J’adore les marchés. A chaque fois que je voyage j’essaye de connaître le marché de la ville où je me trouve. Je suis d’avis que pour connaître vraiment une ville il y a certaines choses à faire absolument comme :
- Prendre les transports en commun
- Connaître le marché municipal
- S’asseoir à la terrasse d’un café et observer les gens qui passent
Pour moi, ce sont 3 moments où je me sens presque comme un natif.
Aujourd’hui je décide de prendre le bus pour me rendre au marché. Il n’y a absolument rien d’exceptionnel à cela, mis à part le fait que je me suis rendu compte que mon portugais était assez bon pour avoir réussi à prendre le bon bus du premier coup.


J’arrive au centre-ville. Je descends la rue 25 de Março.

Alors ça c’est un endroit qui envoie du lourd ! C’est une rue piétonne très large, en pente, hyper peuplée et bruyante, avec un nombre incalculable de vendeurs à la sauvette… dont plus de la moitié sont illégaux.
Dès que la police arrive, on en voit beaucoup qui rangent rapidement leur marchandise et s’enfuient en courant… pour réapparaître 5 minutes plus tard, au même endroit, avec leur marchandise joliment déballée devant eux.
Bem-vindo ao Brasil !

Marcher à travers cette foule relève presque du safari, mais j’arrive finalement à me frayer un passage jusqu’à ma destination : le Marché Municipal, symbole de la diversité culinaire du pays.

En 1924, le maire de São Paulo, José Pires do Rio, a fait construire le Marché Municipal afin de remplacer le vieux marché de la rua 25 de Março, peu organisé. Pour cela il a fait appel à l’architecte portugais Francisco de Paulo Ramos de Azvedo (oui, ils ont des noms très longs au Brésil) et de Felisberto Ranzini pour les façades.
Le style rappelle un style très en vogue en Europe à l’époque : de grandes colonnes internes et externes, de grands pans de verrière, et des vitraux historiques retraçant l’histoire du Brésil et de son agriculture.

Ces fameux vitraux – 72 au total – ont été conçu par un artiste russe Conrad Sorgenicht.

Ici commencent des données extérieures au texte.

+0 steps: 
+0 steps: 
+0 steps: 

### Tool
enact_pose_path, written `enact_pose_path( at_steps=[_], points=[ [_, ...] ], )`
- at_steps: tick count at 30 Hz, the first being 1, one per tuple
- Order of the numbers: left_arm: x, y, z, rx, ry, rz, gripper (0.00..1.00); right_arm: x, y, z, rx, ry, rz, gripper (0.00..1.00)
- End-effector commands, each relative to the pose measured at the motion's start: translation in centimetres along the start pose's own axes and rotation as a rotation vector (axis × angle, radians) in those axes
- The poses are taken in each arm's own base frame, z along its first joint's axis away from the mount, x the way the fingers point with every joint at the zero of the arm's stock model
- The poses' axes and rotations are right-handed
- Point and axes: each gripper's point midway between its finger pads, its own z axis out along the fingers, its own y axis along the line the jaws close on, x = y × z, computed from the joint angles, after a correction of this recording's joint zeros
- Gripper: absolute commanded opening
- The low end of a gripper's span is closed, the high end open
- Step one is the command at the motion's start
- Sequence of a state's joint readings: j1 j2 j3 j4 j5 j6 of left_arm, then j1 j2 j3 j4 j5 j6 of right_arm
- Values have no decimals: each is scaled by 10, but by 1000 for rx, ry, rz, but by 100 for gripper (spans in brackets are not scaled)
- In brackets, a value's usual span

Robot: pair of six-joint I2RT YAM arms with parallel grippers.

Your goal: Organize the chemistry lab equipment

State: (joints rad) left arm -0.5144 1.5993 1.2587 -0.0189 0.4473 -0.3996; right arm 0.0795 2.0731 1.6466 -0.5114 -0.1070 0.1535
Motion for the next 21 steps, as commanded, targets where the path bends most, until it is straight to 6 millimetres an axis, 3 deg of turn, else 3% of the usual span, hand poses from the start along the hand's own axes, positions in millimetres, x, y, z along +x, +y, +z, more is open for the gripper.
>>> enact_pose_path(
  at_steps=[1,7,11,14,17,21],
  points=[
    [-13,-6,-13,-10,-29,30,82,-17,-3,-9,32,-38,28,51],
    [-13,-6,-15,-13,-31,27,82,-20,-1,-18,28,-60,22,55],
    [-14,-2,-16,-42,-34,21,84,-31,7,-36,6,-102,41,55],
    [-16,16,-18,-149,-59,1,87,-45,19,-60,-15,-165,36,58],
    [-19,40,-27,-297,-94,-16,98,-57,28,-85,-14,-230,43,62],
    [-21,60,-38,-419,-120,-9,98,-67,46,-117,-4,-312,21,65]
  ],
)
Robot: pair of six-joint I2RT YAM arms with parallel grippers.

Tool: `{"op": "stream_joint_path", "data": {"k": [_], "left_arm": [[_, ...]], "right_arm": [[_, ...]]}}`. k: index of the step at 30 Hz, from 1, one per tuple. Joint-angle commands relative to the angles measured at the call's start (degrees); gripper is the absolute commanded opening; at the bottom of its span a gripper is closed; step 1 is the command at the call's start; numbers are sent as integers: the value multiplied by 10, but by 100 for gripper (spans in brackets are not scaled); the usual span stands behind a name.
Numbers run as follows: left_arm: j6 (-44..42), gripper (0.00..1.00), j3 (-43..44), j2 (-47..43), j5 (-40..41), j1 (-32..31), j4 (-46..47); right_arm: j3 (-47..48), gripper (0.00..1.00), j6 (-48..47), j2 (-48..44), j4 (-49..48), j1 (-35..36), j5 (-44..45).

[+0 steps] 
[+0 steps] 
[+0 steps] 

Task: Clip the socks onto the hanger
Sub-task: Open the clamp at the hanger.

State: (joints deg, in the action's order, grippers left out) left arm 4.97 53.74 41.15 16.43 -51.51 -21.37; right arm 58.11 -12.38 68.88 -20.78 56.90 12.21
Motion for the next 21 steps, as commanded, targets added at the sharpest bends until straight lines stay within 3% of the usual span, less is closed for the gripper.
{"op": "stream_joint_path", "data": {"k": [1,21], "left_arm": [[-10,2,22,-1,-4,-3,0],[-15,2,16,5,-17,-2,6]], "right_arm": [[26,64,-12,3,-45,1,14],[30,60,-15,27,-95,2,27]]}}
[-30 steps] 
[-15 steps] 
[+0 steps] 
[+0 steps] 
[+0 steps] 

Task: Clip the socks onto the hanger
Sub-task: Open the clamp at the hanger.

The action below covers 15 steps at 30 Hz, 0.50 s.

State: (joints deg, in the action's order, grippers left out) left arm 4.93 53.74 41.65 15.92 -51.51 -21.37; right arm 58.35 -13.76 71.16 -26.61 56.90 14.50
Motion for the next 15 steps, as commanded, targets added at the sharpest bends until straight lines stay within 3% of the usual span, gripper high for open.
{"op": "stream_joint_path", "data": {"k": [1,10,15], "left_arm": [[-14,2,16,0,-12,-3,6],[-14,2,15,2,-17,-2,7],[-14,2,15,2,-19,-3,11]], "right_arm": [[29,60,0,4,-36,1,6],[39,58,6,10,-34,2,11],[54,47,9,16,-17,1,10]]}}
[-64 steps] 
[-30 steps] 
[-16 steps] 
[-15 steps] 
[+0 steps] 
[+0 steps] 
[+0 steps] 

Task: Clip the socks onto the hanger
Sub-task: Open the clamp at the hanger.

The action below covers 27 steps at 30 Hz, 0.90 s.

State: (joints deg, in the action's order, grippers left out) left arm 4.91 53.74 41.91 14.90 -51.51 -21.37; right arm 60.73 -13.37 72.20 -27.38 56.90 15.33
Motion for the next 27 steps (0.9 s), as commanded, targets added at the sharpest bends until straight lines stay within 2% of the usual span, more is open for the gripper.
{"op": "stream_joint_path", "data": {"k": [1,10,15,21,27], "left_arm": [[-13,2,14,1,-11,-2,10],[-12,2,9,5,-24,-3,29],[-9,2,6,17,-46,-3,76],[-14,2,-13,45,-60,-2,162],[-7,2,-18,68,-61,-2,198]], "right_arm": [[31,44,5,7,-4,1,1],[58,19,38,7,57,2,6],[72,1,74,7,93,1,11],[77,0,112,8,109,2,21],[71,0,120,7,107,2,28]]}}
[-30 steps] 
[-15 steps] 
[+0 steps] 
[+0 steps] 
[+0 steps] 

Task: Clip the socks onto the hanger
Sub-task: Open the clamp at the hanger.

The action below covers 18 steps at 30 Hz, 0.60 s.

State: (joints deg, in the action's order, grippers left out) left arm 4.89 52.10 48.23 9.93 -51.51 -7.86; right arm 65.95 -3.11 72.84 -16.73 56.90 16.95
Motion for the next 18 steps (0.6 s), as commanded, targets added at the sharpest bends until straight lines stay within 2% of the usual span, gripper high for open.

Le Mercadão – comme tout le monde l’appelle ici – s’est refait une beauté il y a 4 ans : une mezzanine a été aménagée, avec pleins de bars et de restaurants, le sol a été refait entièrement en granit, les vitraux ont été restaurés, et des nouvelles illuminations ont été installée.

Avant

Après
Aujourd’hui, le Marché Municipal est devenu le point de rencontre des restaurateurs, des traiteurs, gastronomes et amateurs de bons produits. C’est la référence nationale des produits de qualité, que ce soit du poisson, de la viande, des fruits et légumes, ou encore des graines et épices.
Je laisse parler les images…











Mais le marché s’est révélé être un endroit dangereux pour moi :
… tous ces stands plus colorés et attirants les uns que les autres… tous ces parfums de fruits, d’herbes, et d’épices…
Impossible de passer mon chemin sans m’arrêter à chaque stand pour goûter ou pour acheter. Par exemple au stand des épices, je suis reparti avec une bonne dizaine de sachets : cannelle en bâton, clous de girofle, mélange de poivre en grains, anis étoilé…

Mais je ne suis pas le seul. Les gens font la queue pour acheter les fameux sandwichs à la mortadelle ou pastels de morue.
En ce qui me concerne le choix a été vite fait : pastel de morue. Délicieux !

Quanto custam os cravos flor ? = Combien coûtent les clous de girofle ?
janvier 9, 2009 at 1:21
Wenn Du sagst heute nimmst Du den Bus …. dann nehme ich an, Du bist in Brasilia. Plötzlich lese ich, dass der Bürgermeister von Sao Paolo, der in Wirklichkeit aus Rio kommt, in Brasilia den Markt hat bauen lassen ….. Kompliziert !
Wie dem auch sei, was die Liebe zu den Märkten betrifft, da fällt der Apfel nicht weit vom Stamm …. von wem du das wohl hast ???
Übrigens, was machen denn die Brasilianer mit den schwarzen Würsten ???